• Problem details: Find every line in the records below that holds the word "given", and copy each one.

[Collection entries]
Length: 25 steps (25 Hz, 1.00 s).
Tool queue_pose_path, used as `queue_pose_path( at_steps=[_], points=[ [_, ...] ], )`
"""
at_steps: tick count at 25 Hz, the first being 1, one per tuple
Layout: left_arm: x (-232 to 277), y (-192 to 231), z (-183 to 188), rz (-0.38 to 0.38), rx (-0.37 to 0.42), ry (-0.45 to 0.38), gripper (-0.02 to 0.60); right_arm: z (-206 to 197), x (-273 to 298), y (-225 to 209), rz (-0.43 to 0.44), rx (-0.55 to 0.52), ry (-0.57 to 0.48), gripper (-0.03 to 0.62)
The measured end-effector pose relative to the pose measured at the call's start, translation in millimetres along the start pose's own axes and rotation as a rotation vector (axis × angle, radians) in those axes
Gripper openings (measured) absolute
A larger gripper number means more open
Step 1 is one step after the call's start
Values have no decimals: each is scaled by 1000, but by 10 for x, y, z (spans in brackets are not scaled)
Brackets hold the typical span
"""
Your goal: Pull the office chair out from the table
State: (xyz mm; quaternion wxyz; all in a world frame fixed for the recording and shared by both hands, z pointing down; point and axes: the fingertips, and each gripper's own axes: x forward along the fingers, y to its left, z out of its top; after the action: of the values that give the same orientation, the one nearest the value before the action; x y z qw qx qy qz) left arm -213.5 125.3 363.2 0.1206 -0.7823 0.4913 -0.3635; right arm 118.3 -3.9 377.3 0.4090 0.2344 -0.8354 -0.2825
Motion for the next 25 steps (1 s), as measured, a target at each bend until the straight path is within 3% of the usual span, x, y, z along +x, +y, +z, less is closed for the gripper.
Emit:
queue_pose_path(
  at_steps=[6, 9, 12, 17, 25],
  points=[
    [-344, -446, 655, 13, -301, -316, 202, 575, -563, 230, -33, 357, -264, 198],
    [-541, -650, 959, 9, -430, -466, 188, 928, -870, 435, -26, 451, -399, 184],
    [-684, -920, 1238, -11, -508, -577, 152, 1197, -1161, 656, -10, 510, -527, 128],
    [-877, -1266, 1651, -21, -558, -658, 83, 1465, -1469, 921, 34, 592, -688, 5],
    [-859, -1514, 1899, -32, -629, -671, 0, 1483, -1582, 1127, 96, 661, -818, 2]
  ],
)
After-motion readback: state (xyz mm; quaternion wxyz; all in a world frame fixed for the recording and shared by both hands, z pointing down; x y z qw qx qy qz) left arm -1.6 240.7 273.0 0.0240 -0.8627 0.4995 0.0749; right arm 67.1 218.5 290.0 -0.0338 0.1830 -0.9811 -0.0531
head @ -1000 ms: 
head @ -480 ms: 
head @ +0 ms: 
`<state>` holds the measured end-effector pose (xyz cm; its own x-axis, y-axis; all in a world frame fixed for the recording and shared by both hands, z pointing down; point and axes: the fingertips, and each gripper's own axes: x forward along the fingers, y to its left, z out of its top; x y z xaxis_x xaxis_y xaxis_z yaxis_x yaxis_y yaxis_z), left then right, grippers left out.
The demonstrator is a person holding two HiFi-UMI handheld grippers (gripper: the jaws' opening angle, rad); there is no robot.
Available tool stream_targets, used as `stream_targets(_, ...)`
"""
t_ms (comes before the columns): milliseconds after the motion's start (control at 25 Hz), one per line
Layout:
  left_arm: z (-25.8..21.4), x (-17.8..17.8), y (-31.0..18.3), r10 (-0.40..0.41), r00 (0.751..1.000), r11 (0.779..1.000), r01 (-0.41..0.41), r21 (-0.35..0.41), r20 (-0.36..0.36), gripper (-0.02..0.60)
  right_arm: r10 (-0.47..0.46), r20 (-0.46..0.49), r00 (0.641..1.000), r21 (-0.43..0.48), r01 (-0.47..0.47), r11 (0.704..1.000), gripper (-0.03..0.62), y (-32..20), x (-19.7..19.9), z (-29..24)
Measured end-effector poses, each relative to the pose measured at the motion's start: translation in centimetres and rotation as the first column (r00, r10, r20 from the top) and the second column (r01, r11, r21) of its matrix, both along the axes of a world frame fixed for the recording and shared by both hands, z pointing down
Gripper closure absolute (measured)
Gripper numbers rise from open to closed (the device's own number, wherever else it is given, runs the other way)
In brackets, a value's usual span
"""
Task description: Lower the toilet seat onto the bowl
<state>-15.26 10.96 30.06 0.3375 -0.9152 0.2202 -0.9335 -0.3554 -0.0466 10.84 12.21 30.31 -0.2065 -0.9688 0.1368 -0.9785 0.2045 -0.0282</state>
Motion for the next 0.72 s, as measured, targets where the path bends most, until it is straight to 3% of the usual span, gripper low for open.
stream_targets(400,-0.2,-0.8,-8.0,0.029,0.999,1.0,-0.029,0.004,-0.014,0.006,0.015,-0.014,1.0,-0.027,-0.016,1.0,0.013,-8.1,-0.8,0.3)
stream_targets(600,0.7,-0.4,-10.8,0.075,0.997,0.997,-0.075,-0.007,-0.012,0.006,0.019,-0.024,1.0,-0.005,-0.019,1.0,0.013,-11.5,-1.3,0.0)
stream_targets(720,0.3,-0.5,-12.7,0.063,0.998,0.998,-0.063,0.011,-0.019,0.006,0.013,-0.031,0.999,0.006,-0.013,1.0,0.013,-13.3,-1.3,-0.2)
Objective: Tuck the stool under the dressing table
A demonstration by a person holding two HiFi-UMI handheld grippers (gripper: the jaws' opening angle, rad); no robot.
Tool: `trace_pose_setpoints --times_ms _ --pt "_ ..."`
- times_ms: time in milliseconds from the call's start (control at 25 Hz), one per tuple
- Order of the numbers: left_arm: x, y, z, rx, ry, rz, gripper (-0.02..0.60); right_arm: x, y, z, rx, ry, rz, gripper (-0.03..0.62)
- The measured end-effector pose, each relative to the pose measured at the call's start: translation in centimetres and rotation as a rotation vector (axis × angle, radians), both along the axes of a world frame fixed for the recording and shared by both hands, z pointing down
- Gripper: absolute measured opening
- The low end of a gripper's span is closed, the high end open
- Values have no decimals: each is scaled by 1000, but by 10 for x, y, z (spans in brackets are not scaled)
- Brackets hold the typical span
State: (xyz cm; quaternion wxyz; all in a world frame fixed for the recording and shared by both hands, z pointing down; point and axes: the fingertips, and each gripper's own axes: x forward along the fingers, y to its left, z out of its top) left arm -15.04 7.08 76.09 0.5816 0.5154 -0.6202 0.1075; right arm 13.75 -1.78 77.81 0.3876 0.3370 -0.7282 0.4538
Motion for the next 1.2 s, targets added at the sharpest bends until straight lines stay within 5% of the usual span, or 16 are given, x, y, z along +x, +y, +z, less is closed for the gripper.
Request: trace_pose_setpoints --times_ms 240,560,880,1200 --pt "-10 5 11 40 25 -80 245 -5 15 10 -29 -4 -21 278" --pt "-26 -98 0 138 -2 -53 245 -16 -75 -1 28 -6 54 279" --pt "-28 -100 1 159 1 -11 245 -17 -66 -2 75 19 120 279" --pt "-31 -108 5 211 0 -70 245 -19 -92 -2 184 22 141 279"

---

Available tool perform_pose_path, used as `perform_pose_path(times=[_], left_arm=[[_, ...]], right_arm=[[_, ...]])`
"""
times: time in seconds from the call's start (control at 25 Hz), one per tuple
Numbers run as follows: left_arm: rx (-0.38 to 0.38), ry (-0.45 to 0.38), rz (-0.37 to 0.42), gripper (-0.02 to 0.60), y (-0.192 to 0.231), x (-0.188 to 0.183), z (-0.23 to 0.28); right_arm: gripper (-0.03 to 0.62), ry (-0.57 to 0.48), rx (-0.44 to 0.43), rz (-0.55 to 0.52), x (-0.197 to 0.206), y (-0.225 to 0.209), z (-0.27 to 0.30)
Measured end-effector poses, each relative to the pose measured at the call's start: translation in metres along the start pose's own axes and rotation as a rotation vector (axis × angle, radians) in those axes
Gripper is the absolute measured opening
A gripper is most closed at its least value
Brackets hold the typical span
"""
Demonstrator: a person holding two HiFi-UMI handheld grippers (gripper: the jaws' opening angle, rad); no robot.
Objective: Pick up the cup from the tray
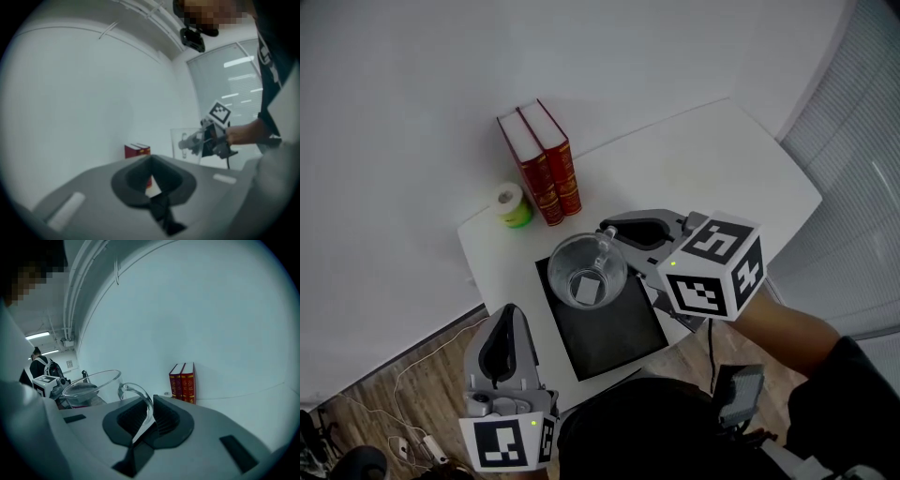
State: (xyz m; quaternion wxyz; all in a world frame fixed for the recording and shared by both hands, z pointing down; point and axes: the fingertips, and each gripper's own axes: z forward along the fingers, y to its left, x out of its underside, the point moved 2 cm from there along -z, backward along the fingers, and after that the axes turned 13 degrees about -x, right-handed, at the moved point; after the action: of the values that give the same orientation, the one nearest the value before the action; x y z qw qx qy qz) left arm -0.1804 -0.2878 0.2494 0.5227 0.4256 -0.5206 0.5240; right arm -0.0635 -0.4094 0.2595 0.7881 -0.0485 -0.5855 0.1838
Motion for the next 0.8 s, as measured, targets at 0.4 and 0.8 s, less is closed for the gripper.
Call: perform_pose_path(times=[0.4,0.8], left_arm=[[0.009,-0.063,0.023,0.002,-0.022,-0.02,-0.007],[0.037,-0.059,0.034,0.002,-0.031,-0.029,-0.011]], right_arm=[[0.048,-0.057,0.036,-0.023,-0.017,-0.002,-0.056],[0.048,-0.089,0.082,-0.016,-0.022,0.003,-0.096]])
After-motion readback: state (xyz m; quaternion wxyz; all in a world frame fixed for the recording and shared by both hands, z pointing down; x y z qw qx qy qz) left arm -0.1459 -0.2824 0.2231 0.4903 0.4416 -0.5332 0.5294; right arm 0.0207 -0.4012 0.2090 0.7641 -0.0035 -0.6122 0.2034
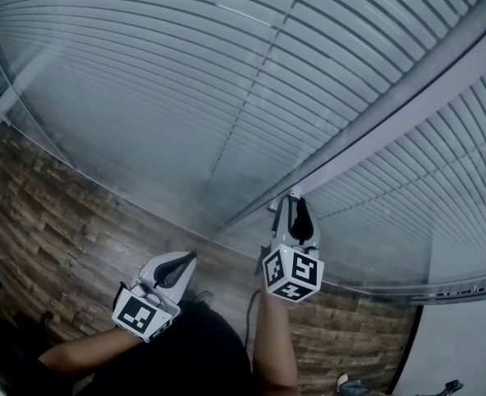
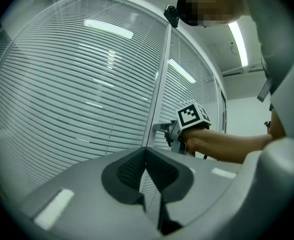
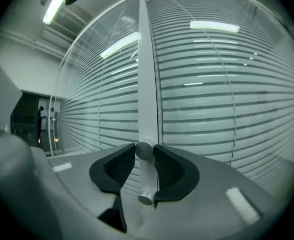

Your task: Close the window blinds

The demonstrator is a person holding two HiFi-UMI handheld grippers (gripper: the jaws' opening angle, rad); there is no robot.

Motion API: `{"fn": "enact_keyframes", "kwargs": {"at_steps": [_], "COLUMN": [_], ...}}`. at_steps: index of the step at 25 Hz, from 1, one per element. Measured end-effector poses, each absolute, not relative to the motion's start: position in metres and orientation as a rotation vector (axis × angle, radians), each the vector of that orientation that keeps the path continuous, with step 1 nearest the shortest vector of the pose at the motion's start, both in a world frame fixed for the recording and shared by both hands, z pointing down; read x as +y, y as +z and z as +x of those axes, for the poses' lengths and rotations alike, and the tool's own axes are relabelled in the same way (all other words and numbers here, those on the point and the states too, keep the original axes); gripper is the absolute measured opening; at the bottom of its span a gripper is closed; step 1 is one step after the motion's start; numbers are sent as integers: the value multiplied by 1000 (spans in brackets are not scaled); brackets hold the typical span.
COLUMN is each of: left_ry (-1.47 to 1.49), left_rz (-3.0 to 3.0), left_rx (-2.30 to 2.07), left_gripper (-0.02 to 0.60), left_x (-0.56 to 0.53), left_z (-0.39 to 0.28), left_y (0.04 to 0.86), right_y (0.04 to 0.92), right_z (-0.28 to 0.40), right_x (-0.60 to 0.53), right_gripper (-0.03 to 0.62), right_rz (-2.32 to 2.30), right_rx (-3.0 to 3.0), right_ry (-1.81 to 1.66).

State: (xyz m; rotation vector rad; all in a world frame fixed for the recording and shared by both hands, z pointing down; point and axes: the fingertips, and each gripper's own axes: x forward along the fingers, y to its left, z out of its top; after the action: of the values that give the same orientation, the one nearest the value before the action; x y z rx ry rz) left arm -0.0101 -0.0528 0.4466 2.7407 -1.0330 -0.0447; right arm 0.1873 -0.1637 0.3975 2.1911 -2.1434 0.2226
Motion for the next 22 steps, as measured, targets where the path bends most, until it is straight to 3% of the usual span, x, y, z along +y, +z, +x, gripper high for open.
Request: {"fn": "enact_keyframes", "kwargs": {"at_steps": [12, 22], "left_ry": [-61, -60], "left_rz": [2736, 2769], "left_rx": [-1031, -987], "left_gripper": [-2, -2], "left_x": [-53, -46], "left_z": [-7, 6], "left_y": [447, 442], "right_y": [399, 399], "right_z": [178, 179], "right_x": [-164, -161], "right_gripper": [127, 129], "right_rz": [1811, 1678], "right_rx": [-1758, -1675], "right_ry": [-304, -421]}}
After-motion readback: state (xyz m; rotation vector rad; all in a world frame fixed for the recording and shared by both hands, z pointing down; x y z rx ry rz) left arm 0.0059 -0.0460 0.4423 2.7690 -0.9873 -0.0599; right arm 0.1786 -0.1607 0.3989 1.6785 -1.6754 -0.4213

• Reply:
Gripper numbers rise from open to closed (the device's own number, wherever else it is given, runs the other way)
Motion for the next 1.2 s, targets added at the sharpest bends until straight lines stay within 5% of the usual span, or 16 are given, x, y, z along +x, +y, +z, less is closed for the gripper.

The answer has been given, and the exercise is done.